International Lethwei Federation Japan
- Company type: Lethwei promotion
- Founded: 2016
- Headquarters: Tokyo, Japan
- Key people: Kakuo Shimizu
- Owner: Yoshimitsu Mitsui (First On Stage Co., Ltd)
- Website: ilfj.or.jp

= International Lethwei Federation Japan =

Japanese Lethwei promotion company

International Lethwei Federation Japan, also known as ILFJ, is a Japanese Lethwei promotion company with headquarters in Tokyo.

== History ==
In 2016, the ILFJ acquired a ‘’Grade-A’’ promoter licence from the Myanmar Traditional Lethwei Federation, allowing them to organize traditional Lethwei events in Japan. ILFJ then entered into a partnership with Myanmar businessman Mr. Wunna CEO of Myanmar Media Group (MMG), the organizer of the Myanmar Lethwei World Championship, to share fighters and co-organize the Lethwei events in Japan. The first ILFJ event titled Lethwei Grand Prix in Japan 2016, was held on 27 October 2016 at Korakuen Hall in Tokyo, Japan.
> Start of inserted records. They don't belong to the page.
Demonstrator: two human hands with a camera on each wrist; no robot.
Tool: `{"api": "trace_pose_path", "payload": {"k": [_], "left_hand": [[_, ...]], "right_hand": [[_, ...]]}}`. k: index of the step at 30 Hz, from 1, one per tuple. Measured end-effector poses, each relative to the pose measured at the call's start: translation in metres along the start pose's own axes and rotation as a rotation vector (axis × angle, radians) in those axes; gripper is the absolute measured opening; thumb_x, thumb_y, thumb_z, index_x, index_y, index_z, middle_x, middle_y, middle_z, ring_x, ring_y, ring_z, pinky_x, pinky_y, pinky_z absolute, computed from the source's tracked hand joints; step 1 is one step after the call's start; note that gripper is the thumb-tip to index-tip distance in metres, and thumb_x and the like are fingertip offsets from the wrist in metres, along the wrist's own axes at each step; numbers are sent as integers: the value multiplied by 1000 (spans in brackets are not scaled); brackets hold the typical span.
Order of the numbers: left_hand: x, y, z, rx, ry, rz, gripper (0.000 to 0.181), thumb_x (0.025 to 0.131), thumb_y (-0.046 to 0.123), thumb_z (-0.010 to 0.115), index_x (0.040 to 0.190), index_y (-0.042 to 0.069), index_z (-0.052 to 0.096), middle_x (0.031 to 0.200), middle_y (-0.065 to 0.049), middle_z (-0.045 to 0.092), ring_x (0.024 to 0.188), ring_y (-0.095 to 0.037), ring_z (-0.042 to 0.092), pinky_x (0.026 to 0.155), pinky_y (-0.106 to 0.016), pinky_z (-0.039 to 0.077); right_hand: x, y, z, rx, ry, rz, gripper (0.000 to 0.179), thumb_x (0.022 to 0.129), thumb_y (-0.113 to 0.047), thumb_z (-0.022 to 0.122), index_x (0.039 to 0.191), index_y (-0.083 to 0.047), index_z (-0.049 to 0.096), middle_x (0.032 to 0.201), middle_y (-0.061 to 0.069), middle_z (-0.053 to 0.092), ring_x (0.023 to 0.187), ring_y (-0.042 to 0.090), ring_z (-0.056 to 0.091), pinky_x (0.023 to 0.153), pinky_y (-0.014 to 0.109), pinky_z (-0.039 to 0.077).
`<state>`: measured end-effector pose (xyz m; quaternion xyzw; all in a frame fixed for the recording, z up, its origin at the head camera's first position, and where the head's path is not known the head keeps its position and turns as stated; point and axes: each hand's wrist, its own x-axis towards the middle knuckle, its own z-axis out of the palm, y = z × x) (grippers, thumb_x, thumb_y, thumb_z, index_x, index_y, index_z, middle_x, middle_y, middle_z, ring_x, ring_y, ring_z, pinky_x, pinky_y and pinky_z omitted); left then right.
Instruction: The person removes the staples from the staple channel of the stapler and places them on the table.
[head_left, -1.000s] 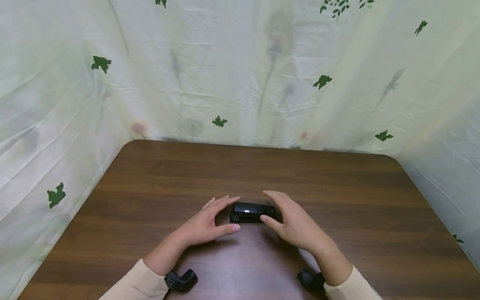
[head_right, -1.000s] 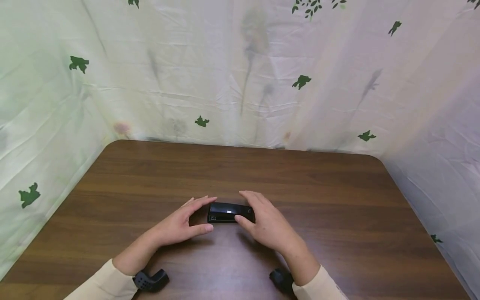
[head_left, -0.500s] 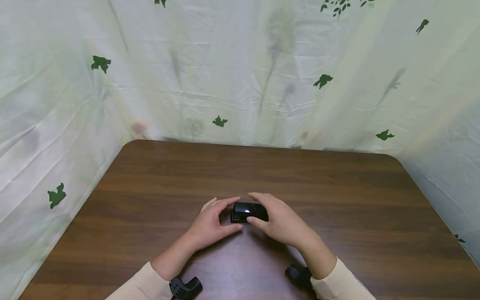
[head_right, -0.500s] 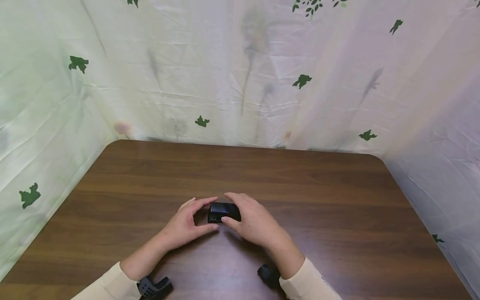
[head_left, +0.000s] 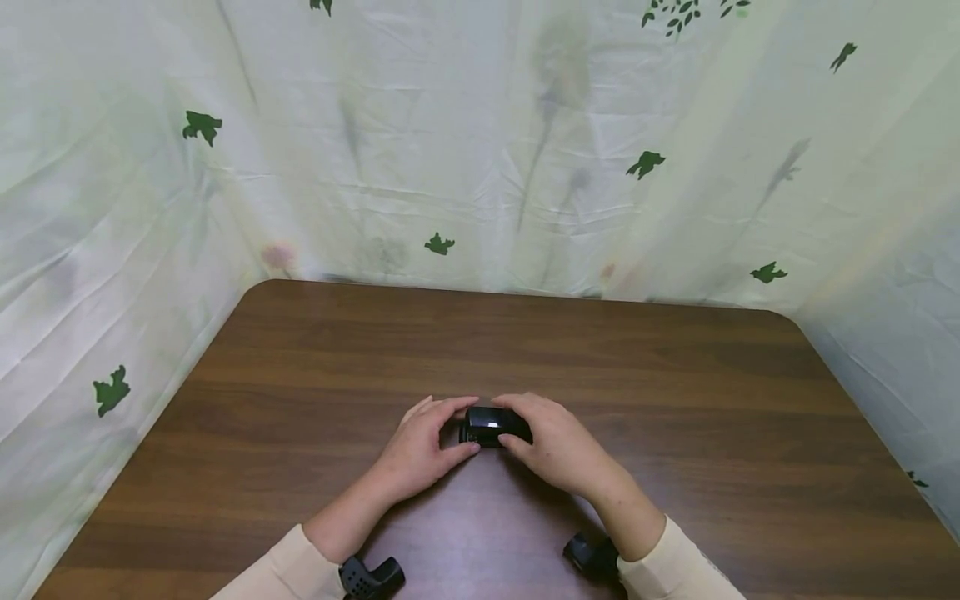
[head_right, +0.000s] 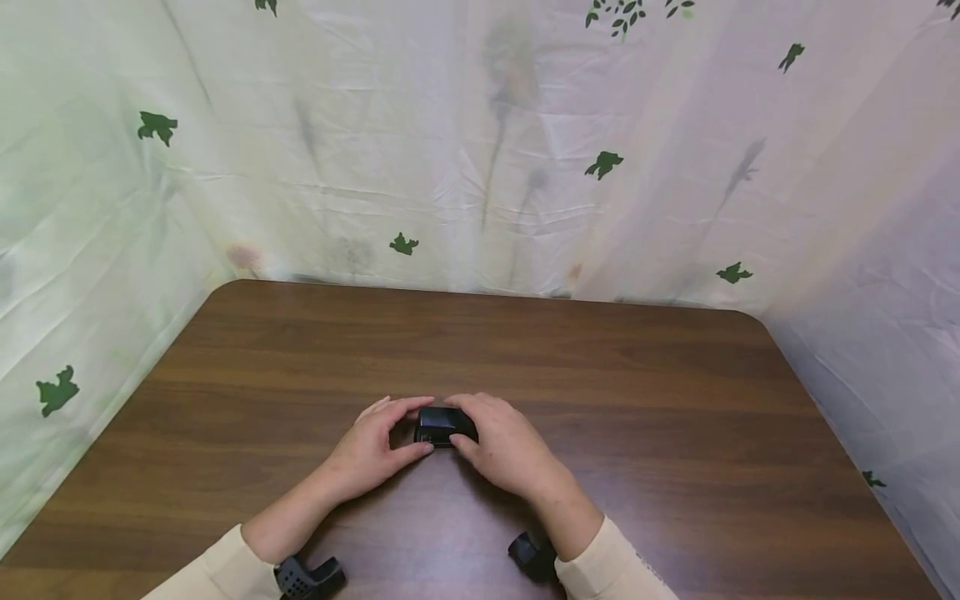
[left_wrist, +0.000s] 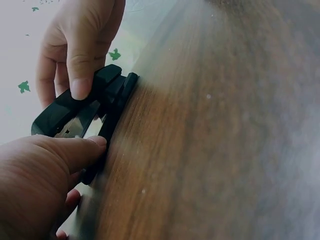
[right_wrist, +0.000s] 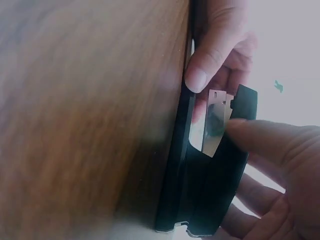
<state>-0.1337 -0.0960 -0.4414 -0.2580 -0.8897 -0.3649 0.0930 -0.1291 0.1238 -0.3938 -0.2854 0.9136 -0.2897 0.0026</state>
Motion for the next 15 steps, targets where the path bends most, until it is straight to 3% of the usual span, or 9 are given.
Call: {"api": "trace_pose_path", "payload": {"k": [15], "left_hand": [[1,2,0,-20,-8,-49,59,72,26,79,125,16,54,99,12,66,107,-8,52,108,-41,24]], "right_hand": [[0,0,5,-106,54,-22,40,82,-18,71,119,-19,57,110,-7,60,102,8,54,90,31,45]]}}
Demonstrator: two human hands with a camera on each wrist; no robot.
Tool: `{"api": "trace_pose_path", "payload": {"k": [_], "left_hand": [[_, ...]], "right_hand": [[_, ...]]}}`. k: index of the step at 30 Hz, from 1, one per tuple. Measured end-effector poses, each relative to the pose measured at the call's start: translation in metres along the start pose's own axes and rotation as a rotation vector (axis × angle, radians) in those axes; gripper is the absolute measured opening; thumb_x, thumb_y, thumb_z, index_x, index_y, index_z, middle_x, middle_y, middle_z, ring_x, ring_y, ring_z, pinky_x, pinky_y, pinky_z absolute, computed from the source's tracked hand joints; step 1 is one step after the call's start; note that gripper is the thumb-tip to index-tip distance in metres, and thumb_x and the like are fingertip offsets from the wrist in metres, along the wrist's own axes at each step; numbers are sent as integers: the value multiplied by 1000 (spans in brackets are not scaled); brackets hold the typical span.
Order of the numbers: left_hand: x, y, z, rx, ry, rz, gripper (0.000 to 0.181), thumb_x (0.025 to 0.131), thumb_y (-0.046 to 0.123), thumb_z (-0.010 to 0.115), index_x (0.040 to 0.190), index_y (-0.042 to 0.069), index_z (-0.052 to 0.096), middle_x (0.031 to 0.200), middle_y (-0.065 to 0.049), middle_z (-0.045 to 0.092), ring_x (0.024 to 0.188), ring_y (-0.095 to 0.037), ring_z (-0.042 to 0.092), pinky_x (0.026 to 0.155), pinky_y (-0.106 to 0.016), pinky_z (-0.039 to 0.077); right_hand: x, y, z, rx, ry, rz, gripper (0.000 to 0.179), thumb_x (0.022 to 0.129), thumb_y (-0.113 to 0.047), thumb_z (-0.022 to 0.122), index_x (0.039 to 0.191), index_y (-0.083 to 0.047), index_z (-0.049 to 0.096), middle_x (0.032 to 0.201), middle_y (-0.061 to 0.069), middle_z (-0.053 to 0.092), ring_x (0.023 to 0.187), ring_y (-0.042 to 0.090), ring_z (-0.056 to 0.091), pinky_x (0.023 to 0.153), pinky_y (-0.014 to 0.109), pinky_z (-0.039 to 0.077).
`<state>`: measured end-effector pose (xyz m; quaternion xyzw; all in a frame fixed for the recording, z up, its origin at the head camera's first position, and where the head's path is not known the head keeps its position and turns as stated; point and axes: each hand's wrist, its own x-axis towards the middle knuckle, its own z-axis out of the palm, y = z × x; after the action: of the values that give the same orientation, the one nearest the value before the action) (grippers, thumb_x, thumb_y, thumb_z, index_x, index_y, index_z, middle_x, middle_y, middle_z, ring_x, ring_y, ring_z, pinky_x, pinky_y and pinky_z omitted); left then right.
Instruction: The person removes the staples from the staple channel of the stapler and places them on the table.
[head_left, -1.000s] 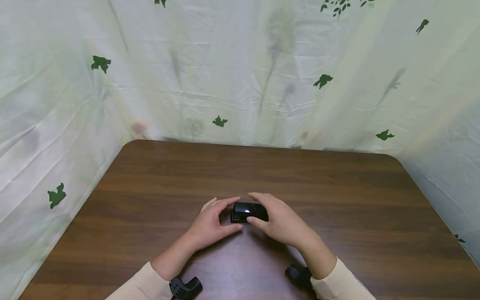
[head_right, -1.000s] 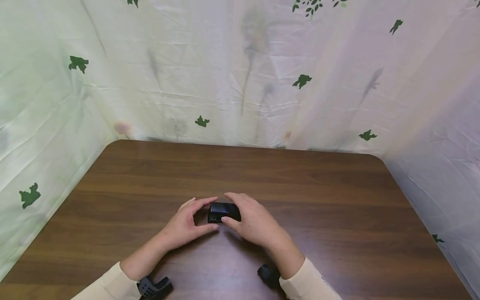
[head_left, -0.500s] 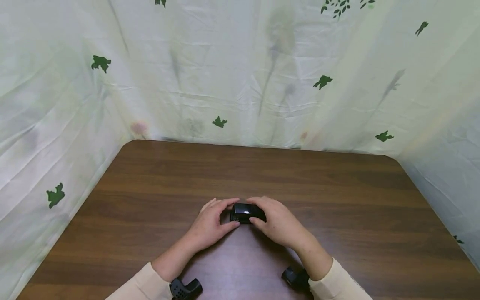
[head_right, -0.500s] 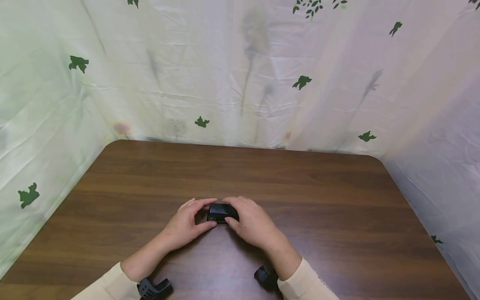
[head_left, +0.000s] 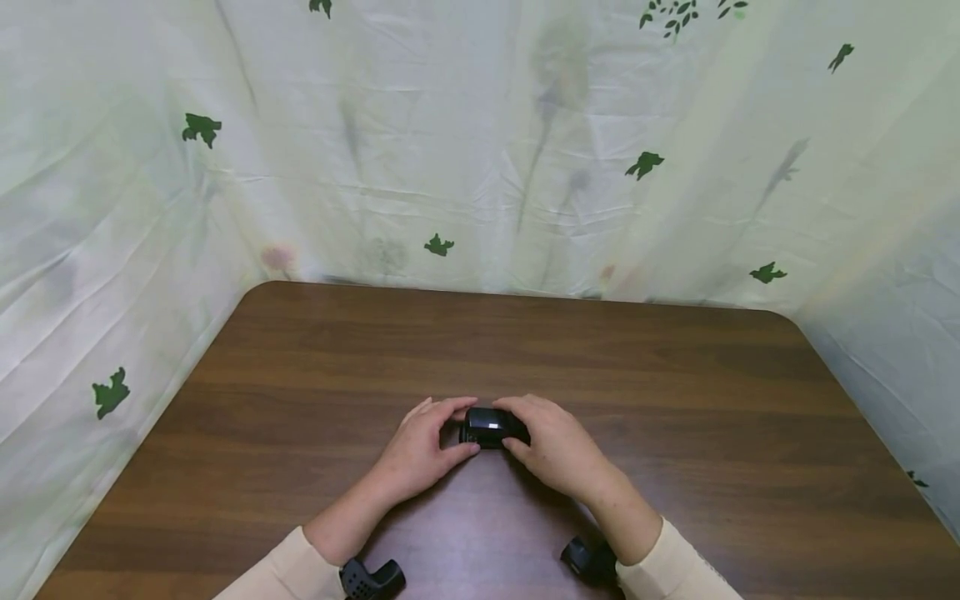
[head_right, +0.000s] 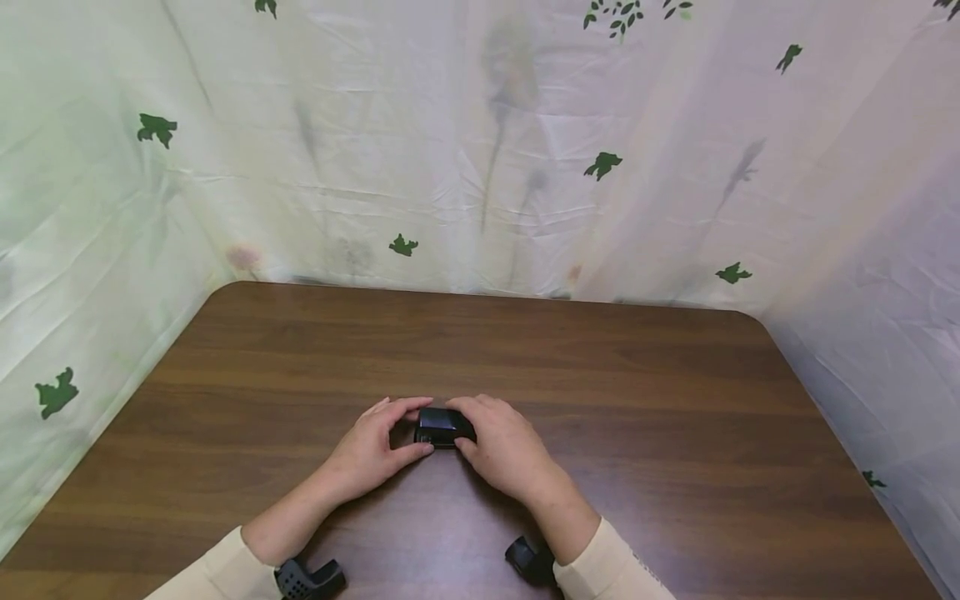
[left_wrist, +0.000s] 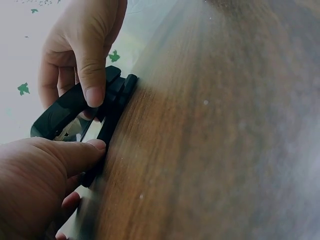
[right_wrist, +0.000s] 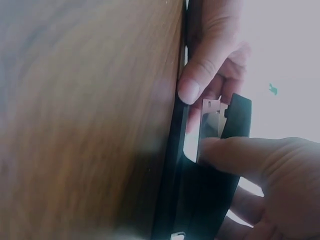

On April 18, 2017, the Ambassador of Myanmar to Japan attended the first ever Lethwei world title fight headlining two non-Burmese in the sport's history at Lethwei in Japan 3. The event organized by ILFJ featured reigning champion Dave Leduc vs Adem Yilmaz inside the Korakuen Hall in Tokyo.

On July 10, 2022, hosted a 10 fights Lethwei tournament named Lethwei Unbeatable in Oyabe, Japan.

== Media coverage ==
After having an inaugural first event in the Japan in Tokyo (Lethwei Grand Prix 2016), FITE TV signed a multi-year agreement to broadcast the promotion's Lethwei events.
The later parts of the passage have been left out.